That's true, but one of the reasons the US has such high rates of imprisonment is that it has the prison places to keep people in for more of their sentence. Here in the UK, the lack of prison spaces means a "life" sentence usually equates to fourteen years, but most violent criminals are routinely released halfway through their sentence anyway (and many get shorter sentences by claiming they didn't mean to kill, so that's manslaughter and shorter sentence). So murder somebody, and in some instances murderers are released after six or seven years. In one recent UK case, some evil, criminal scumbag who'd been put away twice before for the manslaughter of TWO previous partners was released early and killed a third partner.
Personally I'd rather we built a few more UK prisons, although I accept they are expensive and don't reform prisoners.
"So murder somebody, and in some instances murderers are released after six or seven years. In one recent UK case, some evil, criminal scumbag who'd been put away twice before for the manslaughter of TWO previous partners was released early and killed a third partner."
Is that some kind of proof that higher incarceration makes the world a better place? Or some kind of random factoid?
"A made-up issue, really. .... If you look at police shootings per unit of police contact, whites get killed slightly more often than blacks"

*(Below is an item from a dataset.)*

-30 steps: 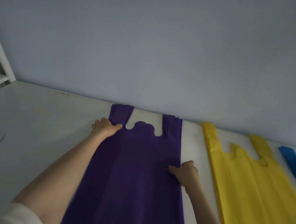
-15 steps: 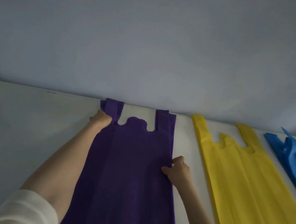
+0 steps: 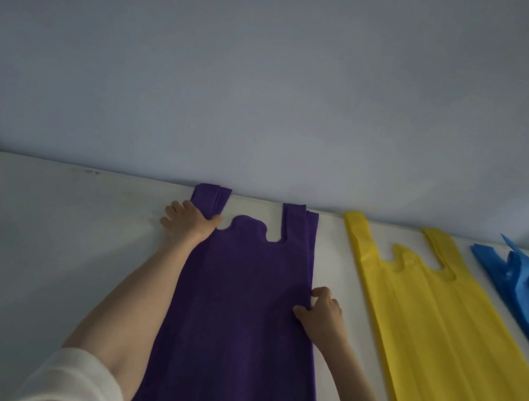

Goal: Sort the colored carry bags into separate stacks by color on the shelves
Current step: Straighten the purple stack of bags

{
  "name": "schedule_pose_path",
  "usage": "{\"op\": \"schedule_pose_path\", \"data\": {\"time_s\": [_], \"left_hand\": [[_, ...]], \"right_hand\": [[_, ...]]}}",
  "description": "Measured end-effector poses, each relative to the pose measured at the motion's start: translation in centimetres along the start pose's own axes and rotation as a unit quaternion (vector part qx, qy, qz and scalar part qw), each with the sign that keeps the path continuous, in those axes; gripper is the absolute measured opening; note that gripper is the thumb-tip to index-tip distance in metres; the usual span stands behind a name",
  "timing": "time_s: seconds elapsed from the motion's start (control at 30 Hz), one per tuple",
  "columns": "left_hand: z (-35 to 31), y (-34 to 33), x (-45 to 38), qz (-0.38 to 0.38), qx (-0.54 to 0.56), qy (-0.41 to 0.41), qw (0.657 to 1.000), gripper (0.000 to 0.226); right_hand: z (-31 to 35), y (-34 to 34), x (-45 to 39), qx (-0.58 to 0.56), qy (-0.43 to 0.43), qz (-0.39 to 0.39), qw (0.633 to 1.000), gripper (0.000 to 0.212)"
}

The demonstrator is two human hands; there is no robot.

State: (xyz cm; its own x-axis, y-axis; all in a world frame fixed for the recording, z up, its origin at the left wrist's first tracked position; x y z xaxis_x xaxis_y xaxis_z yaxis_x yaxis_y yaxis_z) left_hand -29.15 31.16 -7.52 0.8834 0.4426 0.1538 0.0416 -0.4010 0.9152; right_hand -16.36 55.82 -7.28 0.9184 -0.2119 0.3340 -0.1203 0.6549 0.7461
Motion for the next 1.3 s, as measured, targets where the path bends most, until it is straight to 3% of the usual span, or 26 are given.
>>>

No, not really a made-up issue. Stats like the one you mention are tricky because the denominator of your ratio, "unit of police contact", is not at all uniform across races in the US. Blacks get subjected far more than whites to unjustified police contact (for example, "driving while black" really is a thing, https://www.washingtonpost.com/news/wonk/wp/2014/09/09/you-really-can-get-pulled-over-for-driving-while-black-federal-statistics-show/). As a result, a much higher fraction of police contacts with black people are with non-violent, law-abiding citizens so naturally fewer of them end in shootings. If the measure were "shootings per unit of justified police contact" then it would be higher for black people.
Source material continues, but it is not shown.